The paper presents an interesting view on the batch normalization method. In particular, the authors investigated the effect of a batch norm layer after a linear layer without any activation function. For this particular type of BN, the output is invariant to the scaling of the linear layer. On the other hand, in this case the gradient over the parameters with BN is scaled. The paper further derives that the step size of the “normalized” weights also gets scaled due to the BN layer. Based on the analysis, the authors show empirically by adjusting the learning rate accordingly, one can achieve similar performance without BN. Also the authors compared different norms for the BN layers.
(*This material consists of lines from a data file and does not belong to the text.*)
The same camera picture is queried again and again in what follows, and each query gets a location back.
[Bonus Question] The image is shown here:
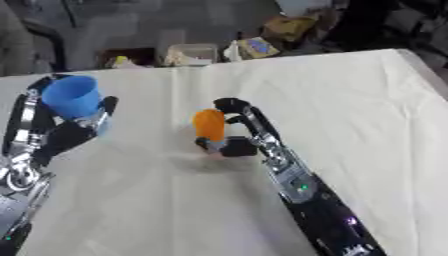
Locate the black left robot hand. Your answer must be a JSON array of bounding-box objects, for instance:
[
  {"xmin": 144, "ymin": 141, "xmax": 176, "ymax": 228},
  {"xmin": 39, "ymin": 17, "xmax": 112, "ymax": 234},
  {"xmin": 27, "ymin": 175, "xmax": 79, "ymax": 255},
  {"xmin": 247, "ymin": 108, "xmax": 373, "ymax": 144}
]
[{"xmin": 1, "ymin": 73, "xmax": 121, "ymax": 168}]

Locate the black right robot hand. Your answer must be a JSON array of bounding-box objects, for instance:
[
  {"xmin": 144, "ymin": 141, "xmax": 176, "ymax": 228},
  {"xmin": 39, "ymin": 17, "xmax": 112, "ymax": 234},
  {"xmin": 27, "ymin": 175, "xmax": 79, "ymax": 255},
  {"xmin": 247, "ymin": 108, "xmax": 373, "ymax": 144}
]
[{"xmin": 194, "ymin": 97, "xmax": 286, "ymax": 158}]

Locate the orange plastic cup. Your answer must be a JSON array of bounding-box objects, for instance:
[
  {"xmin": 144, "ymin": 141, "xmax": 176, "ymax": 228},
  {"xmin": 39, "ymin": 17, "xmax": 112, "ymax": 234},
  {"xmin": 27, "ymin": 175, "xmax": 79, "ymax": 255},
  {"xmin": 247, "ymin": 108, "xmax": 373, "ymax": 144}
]
[{"xmin": 190, "ymin": 108, "xmax": 228, "ymax": 142}]

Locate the blue plastic cup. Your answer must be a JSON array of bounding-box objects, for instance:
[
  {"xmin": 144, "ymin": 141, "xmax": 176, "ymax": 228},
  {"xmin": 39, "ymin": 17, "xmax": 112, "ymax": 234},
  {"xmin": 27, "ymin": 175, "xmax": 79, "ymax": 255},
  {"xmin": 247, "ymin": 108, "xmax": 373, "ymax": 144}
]
[{"xmin": 40, "ymin": 75, "xmax": 112, "ymax": 135}]

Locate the white bag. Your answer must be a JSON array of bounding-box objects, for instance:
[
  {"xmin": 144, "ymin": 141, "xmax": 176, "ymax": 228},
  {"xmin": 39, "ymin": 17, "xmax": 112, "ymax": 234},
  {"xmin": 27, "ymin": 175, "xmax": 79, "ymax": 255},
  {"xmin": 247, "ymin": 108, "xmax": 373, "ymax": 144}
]
[{"xmin": 222, "ymin": 39, "xmax": 245, "ymax": 63}]

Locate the black chair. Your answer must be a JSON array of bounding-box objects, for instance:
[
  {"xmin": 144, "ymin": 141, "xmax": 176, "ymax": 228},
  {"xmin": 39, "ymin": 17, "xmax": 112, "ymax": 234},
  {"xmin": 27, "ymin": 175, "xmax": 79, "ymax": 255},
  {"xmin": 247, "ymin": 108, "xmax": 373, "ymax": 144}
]
[{"xmin": 19, "ymin": 18, "xmax": 70, "ymax": 73}]

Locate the yellow blue package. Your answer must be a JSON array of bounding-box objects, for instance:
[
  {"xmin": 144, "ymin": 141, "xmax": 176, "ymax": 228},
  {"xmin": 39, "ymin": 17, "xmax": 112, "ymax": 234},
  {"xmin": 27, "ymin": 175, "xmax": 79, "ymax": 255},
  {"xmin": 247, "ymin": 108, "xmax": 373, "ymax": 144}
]
[{"xmin": 236, "ymin": 36, "xmax": 284, "ymax": 60}]

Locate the dark brown box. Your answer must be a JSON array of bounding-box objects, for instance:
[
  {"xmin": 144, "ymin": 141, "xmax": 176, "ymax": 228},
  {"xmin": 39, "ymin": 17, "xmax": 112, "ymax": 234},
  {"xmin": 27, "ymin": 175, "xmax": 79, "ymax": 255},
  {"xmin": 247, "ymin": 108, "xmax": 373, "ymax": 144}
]
[{"xmin": 96, "ymin": 47, "xmax": 158, "ymax": 70}]

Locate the clear plastic container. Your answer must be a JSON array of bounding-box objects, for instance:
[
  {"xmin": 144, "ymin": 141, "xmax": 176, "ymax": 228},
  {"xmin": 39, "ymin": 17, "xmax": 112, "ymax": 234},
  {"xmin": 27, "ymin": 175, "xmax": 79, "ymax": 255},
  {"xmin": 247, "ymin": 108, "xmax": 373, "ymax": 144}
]
[{"xmin": 162, "ymin": 43, "xmax": 221, "ymax": 67}]

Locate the tan cardboard box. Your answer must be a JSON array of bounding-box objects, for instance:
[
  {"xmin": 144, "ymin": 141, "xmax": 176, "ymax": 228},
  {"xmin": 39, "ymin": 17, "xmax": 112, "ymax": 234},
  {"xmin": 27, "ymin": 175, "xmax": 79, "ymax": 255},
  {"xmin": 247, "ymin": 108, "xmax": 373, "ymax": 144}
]
[{"xmin": 259, "ymin": 14, "xmax": 321, "ymax": 43}]

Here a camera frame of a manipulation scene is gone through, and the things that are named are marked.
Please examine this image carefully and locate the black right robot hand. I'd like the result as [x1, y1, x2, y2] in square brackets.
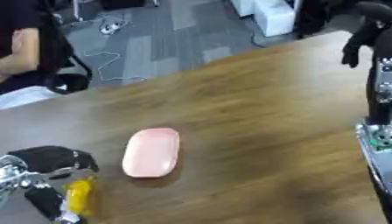
[339, 1, 392, 69]

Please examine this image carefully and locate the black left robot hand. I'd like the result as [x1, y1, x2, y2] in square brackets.
[6, 145, 102, 224]

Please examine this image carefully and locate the yellow toy banana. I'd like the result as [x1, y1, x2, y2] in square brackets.
[62, 174, 98, 217]

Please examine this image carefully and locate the white box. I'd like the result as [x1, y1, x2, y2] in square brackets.
[229, 0, 299, 38]

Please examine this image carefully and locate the black office chair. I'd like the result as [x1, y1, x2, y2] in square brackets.
[37, 0, 95, 95]

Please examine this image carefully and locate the pink oval tray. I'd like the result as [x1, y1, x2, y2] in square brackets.
[121, 127, 183, 179]

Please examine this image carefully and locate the person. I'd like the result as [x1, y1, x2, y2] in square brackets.
[0, 0, 59, 95]

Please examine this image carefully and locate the white cable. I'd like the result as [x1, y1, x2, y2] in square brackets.
[82, 12, 151, 82]

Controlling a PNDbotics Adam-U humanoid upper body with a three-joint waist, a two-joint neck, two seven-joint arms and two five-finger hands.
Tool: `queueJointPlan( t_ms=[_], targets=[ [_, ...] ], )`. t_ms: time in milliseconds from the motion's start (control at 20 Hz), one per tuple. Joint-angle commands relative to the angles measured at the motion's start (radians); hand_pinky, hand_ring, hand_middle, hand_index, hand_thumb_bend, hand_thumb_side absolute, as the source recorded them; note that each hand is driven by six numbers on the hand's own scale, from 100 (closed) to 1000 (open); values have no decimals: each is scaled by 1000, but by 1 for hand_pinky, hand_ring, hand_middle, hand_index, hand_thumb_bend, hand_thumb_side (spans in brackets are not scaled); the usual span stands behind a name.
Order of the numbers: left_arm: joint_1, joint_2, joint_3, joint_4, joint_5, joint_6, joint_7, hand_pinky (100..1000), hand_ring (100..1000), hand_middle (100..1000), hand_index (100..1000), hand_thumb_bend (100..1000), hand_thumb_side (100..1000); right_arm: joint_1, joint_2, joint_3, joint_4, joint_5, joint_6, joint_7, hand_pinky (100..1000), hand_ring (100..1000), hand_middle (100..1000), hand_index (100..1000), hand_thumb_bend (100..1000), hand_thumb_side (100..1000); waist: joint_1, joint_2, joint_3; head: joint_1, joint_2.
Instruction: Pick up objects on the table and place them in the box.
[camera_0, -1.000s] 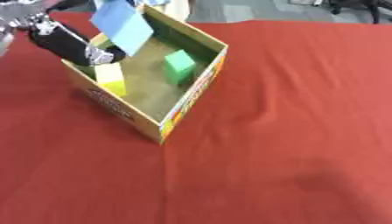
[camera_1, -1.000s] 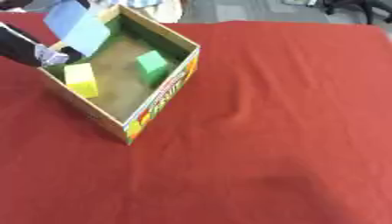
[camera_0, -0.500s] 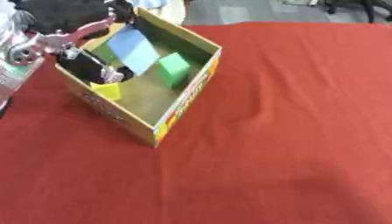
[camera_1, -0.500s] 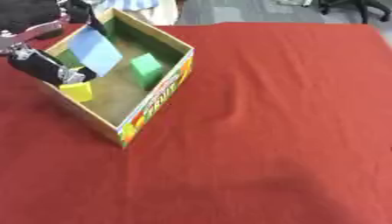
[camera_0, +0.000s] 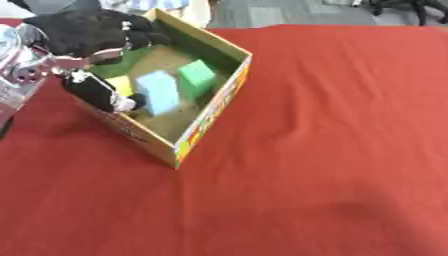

In all I like the paper. BN is used everywhere but little is known how and why it works. This paper provides an interesting angle toward understanding BN. Questions and Possible Issues: 1. I like the analysis in section 2. Still the proof in section 2 omitted some details. For example, line 107-108: taylor approximation is used without being mentioned. Similarly for line 109-110: another different form of taylor expansion is used without explanation. Could the author add more details to it? Or put it in appendix. 2. It appears to me the same analysis goes through for the Linear + RELU + BN, too. Correct me if I am wrong. 3. The lines in the figure 1, 2, and 3 are heavily overlapping with one another, making it extremely hard to tell which is which. Could the author try some other ways of visualization of the results? 4. Line 119 claims “with out WD, the norm grows unbounded, resulting in a decreased effective step size”. I don’t see why the norm can grow unbounded even without WD. Could the authors elaborate on it?

Reviewer 3

The paper presents three pieces of results regarding normalization techniques: 1) weight decay has an effect similar to modulating the learning rate; 2) L1 normalization works with low precision and achieves performance comparable to L2 batchnorm in high-precision settings; 3) fixing the scale of weight norm improves performance on large-scale data. The paper presents positive results on the performance of L1 normalization under low-precision setting, which might have potential impact. The experiments in Section 3 appear to be interesting and might potentially inspire future work. However, I have the following concerns. First, the L1 normalization experiments are weak. Under the high-precision setting, the authors claim that L1 normalization is faster than the standard L2 batchnorm, but no results regarding computational time have been reported. Under the low-precision setting, L1 is shown to have much better convergence compared to L2 normalization. However, the experimental setting is not documented (e.g., the dataset, model, hyperparameters). It is unclear whether L2 BN could work by tuning related hyperparams such as the batch size and the learning rate. It is also not clear what baseline is presented in Figure 3 and how it is compared to state-of-the-art performance. More importantly, all claims made in Section 4 are only supported by at most one experiment on one dataset without comparison to any state-of-the-art results, which poses questions on the generalization of these phenomena. Second, Section 5 is below the standard of NIPS both in terms of novelty and significance. Fixing the scale of weight norm is pretty straightforward, and it is worse than the batchnorm. Third, the paper is loosely organized. The three pieces of analysis and results seem unrelated. The authors tempt to glue them by telling a story of viewing batchnorm as decoupling weight scales and directions, but I don't think weight decay and weight norm should really be relevant. I would suggest that in the later version of the paper, the authors should focus on the L1 normalization part of the paper and improve the experiments by considering a much more diverse setting. Update: The authors' response addressed some of my concerns. I still feel that the scope of the experiments is somewhat limited, but I agree with the other reviewers that the paper brings insight and has potential. And thus I raised my score to vote for acceptance.